Plekanec admitted even he was mildly surprised despite serving as Czech captain at the IIHF World Championships for the past few years. But he doesn't think it holds that much importance on a veteran-laden team.
"It's obviously a great honor and I'm happy about it, but it's just a letter on a jersey," Plekanec said the day he was named to the team. "We need to all play like captains to be successful."
But one person who wasn't surprised is the player who most considered to be the ideal candidate for the job, New Jersey Devils forward Jaromir Jagr, the most prolific hockey player in Czech history.
"Of course I wasn't surprised," Jagr said matter-of-factly before his Devils faced Plekanec's Canadiens on Tuesday. "I knew it."
Jagr and Plekanec may have been opponents on Tuesday, but they have vast experience as not only teammates, but linemates with the Czech national team, and it is very likely the two will be playing together again next month in Sochi.

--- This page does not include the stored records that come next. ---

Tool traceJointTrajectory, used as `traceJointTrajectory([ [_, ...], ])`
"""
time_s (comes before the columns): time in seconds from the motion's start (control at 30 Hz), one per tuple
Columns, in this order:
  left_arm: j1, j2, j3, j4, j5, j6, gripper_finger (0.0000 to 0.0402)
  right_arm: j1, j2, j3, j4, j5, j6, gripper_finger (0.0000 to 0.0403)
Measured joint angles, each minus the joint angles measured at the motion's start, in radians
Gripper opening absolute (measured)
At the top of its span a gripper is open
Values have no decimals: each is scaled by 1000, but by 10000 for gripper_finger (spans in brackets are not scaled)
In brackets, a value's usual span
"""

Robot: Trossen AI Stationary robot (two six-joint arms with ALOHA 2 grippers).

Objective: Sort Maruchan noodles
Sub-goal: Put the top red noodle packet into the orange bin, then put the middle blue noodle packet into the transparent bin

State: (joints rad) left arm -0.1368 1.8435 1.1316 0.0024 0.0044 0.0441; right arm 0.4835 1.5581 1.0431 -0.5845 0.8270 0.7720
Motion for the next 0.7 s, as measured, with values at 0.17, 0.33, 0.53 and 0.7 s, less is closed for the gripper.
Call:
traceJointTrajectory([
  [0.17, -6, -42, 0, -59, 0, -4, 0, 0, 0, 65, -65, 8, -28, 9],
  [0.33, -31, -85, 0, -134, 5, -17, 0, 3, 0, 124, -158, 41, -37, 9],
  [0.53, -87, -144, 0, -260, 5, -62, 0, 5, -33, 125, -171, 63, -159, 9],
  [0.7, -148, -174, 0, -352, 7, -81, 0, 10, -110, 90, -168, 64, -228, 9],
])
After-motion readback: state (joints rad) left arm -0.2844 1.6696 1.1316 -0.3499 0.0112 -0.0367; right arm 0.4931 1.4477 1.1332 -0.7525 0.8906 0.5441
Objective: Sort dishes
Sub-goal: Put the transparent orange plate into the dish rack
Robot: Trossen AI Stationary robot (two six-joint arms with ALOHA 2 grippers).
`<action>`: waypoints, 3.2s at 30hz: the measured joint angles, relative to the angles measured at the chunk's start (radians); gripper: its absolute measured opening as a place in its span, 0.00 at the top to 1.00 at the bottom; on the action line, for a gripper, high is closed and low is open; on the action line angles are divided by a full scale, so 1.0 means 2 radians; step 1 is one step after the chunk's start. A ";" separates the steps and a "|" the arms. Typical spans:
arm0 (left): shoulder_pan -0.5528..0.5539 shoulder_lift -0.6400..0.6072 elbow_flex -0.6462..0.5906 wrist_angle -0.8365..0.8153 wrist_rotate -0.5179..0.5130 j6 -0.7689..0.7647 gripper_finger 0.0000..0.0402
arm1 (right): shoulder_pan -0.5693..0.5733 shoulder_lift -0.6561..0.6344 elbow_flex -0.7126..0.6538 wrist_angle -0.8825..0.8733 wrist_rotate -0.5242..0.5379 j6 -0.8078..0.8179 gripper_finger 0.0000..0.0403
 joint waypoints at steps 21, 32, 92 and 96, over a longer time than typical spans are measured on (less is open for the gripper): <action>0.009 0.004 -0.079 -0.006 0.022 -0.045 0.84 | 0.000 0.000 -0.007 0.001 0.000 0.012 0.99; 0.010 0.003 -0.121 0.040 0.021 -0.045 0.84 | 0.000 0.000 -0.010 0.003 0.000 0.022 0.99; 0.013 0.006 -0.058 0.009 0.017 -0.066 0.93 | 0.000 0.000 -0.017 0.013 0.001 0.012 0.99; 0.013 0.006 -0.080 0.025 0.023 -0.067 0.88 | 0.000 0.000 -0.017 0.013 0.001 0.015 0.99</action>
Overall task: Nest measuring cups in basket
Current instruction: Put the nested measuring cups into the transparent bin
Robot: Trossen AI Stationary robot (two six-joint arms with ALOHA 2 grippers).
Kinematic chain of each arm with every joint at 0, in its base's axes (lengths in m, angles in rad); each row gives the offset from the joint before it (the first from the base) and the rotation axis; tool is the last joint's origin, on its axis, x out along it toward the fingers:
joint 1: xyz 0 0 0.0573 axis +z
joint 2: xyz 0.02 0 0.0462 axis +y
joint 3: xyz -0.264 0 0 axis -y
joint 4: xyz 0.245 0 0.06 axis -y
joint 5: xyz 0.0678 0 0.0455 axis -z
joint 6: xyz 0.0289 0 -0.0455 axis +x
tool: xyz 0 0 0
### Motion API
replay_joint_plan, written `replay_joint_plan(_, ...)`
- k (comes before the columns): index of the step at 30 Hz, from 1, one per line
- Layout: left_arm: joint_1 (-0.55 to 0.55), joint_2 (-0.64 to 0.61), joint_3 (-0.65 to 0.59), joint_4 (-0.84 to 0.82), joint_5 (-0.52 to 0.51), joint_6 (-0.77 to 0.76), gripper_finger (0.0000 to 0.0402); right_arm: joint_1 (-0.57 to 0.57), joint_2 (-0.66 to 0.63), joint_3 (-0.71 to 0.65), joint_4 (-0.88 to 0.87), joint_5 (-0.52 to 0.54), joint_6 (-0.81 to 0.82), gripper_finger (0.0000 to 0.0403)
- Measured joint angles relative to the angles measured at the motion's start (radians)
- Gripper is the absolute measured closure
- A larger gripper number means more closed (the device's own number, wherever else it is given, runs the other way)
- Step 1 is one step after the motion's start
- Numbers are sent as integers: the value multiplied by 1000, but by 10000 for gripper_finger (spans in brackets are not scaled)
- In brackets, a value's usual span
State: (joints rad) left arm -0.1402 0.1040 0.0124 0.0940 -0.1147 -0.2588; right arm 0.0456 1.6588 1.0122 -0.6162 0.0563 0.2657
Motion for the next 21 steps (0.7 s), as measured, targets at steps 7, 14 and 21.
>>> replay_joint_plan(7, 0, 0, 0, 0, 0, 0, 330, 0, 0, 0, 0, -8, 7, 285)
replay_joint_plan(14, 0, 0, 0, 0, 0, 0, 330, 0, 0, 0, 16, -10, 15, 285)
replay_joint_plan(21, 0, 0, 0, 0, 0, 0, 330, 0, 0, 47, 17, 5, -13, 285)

Both are natives of Kladno. Plekanec considered Jagr to be a mentor when he was younger and the two have had success playing together in international competition. But when it comes to personalities, they couldn't be much more different.
Jagr is an outgoing type, regularly joking with teammates and the media, whereas Plekanec has a far more reserved, businesslike persona. He generally speaks to the media only when he's asked to do so and isn't much more chatty with his teammates. When Canadiens goaltender Carey Price heard Plekanec was named Czech team captain, he wondered if Plekanec spoke more often in Czech than he did in English.
"Not really," Jagr said when asked the same question Tuesday. "But it doesn't matter. I've played with so many great players and they didn't speak much in the dressing room, but they were leading by example. You need to play the game. It doesn't mean if you talk a lot in the dressing room that it's going to help the team. You've got to do it on the ice, and it's a lot tougher to do it on the ice than to do it in the dressing room."
Plekanec has been doing it on the ice for the Canadiens for years, playing a hybrid role as a shutdown center who also produces offensively. Though he fits the profile perfectly of a candidate to win the Selke Trophy as the NHL's top defensive forward, Plekanec has never so much as finished in the top 10 in voting for the award.
But Jagr said it is not his play in his own end that makes Plekanec such a desirable linemate.
"I never wanted to play with him for his defensive roles," Jagr said. "We wanted to score goals. I never looked at him as a defensive center."
When playing alongside Jagr, Plekanec has indeed been an offensive force.
At the 2011 IIHF World Championships, the last international competition in which they played together, Plekanec had six goals and four assists in eight games to finish tied for second in tournament scoring; Jagr had five goals and four assists in nine games to finish tied for fifth.
The two played together most recently for HC Kladno, the Czech club team Jagr owns in their hometown, during the NHL lockout in 2012. Jagr finished in a tie for third in Czech Extraliga scoring with 57 points in 34 games despite missing the end of the season when the NHL began play, and Plekanec had 46 points in 32 games, tied for 13th in league scoring.
Though that chemistry should serve the Czechs well in Sochi, what some are seeing as a big disadvantage for the team is seen by both Jagr and Plekanec as an asset.
The Czechs named 17 NHL players to their 25-man roster, with the eight others coming from either the Czech Extraliga or the KHL. Those eight players have spent all season playing on the international ice surface that will be used in Sochi, and which is 15 feet wider than it is in the NHL.
"It's a completely different sport," Plekanec said of the larger ice.
Jagr said the big difference he sees on the big ice is that scoring chances are harder to generate because you often find yourself further away from the net. Defenders are willing to give players space to the outside, but shooting from there is pointless against the top goaltenders in the world, Jagr said. With the NHL game focused greatly on winning battles along the boards to generate chances to score, that will be a difficult adjustment to make.
"It wouldn't be any problem if you had a month to prepare for it, but you get one practice," Jagr said. "If you've been playing for three months one kind of style where you've got to stand on the boards, and then you have to skate all the time, it's totally different hockey.
"There are some guys in Europe you guys might not know about that might be a big factor in that tournament."
That may very well be true, but it is more likely the biggest factor will be the combination of Jagr and Plekanec, an odd couple that has produced for the Czech Republic nearly every time they have worn the uniform together.